3. Results and Discussion

The metal injection-molding simulation software Moldex 3D can resolve and predict the metal injection-molding problems in the mold design stage. In this study, an injection mold with two cavities was designed for the MIM process, as shown in Figure 2. Figure 3 shows the simulation result of the filling process, and the filling time of the molded part is approximately 0.108 s. Figure 4 shows the simulation result of the maximum injection pressure. The maximum injection pressure is approximately 59.72 MPa. In general, the powder concentration distribution is usually unsteady. Figure 5 shows the simulation result of the powder concentration distribution. As can be seen, black-line marks were observed near the gate due to low powder concentration. Figure 6 shows the simulation result of volume shrinkage. The shrinkage of molded part is uniform, and the volume shrinkage is approximately 2.36% after injection molding [31]. Figure 7 shows the simulation result of the warpage. As a result, the molded part was deformed inward, and the total displacement of the warpage is approximately 0.034 mm.
Figure 8 shows the morphology of the Fe powder. The average particle size of Fe powder is about 3 µm. Figure 9 shows the morphology of the Ni powder. The average particle size of Ni powder is about 6 µm. As can be seen, MIM powders have a spherical morphology. The average particle size can be estimated from these SEM micrographs. To evaluate the filling systems of the injection mold, the short shot test must be performed firstly; Figure 10 shows the results of the short shot test. As can be seen, the whole filling processes of the green part were similar to the simulation results [32]. Figure 11 shows the injection molds fabricated by rapid tooling and STAVAX steel. Figure 12 shows a green part was ejected during the MIM process. Figure 13 shows the green parts fabricated by STAVAX steel and Al-filled epoxy rapid tooling by the MIM process. The length, width and thickness of the molded part are 15 mm, 15 mm and 2 mm, respectively. In order to make the green parts easily release from the mold inserts, the draft angle of the molded part was designed as 5°. This result shows that the green part of Fe2Ni can be successfully fabricated by an injection mold fabricated by Al-filled epoxy rapid tooling.

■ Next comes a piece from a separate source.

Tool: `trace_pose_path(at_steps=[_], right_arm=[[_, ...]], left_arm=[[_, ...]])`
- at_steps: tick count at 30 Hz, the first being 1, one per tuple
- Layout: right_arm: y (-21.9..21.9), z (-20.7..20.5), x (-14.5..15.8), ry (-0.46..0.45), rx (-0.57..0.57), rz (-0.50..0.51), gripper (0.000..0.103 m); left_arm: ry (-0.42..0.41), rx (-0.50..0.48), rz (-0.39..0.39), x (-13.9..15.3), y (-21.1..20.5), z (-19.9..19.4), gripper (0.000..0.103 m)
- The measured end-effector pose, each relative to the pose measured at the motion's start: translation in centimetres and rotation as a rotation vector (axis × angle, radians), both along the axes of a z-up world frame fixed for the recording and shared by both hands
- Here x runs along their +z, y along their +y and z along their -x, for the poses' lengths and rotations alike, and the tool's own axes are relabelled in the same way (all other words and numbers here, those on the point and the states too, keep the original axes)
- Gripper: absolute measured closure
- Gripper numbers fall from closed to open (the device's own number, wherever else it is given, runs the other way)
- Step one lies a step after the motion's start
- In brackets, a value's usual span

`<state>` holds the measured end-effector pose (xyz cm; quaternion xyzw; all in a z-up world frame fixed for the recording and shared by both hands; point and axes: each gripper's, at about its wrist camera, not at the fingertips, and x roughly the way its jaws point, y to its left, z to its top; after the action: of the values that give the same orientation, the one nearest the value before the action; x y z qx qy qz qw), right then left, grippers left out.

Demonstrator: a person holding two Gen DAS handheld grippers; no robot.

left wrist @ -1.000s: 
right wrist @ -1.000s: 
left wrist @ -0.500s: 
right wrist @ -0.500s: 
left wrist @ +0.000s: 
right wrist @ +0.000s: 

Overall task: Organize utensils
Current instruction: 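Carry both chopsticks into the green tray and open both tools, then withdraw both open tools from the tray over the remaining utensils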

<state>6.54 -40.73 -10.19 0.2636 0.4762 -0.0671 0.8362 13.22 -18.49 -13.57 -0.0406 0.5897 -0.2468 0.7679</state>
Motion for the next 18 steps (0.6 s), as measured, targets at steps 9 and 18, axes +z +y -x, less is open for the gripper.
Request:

In practice, the surface quality of the molded parts was affected by the surface roughness of the fabricated rapid tool. Thus, evaluating the changes in the surface roughness during the MIM process is crucial to assess the longevity of the manufactured rapid tool. To evaluate the longevity of injection molds made by the STAVAX stainless steel [33] and Al-filled epoxy resin, the MIM process was carried out with the feedstock of Fe2Ni. Figure 14 shows the average surface roughness of mold surface as a function of injection molding cycles. Figure 15 shows the average surface roughness of the injection mold fabricated by STAVAX stainless steel after 1 to 2500 injection molding cycles. As can be seen, the average surface roughness values of mold fabricated by STAVAX stainless steel after 1, 500, 900, 1300, 1600, 2500, and 2700 molding cycles were 148 nm, 168 nm, 156 nm, 160 nm, 147 nm, 212 nm, and 143 nm, respectively. Figure 16 shows the average surface roughness of the injection mold fabricated by Al-filled epoxy resin after 1 to 2500 injection molding cycles. The average surface roughness of the injection mold fabricated by Al-filled epoxy resin after 1, 500, 900, 1300, 1600, 2500, and 2700 molding cycles were 174 nm, 161 nm, 175 nm, 158 nm, 219 nm, 227 nm, and 220 nm, respectively. The results clearly show that the changes in the average surface roughness of the injection mold fabricated by Al-filled epoxy resin before 1300 molding cycles is very close to that of the injection mold fabricated by STAVAX stainless steel. However, the average surface roughness of the injection mold fabricated by Al-filled epoxy resin increased proportionally with increasing the injection mold cycles after 1300 molding cycles. This result showed that the service life of the injection mold fabricated by Al-filled epoxy resin is about 1300 molding cycles.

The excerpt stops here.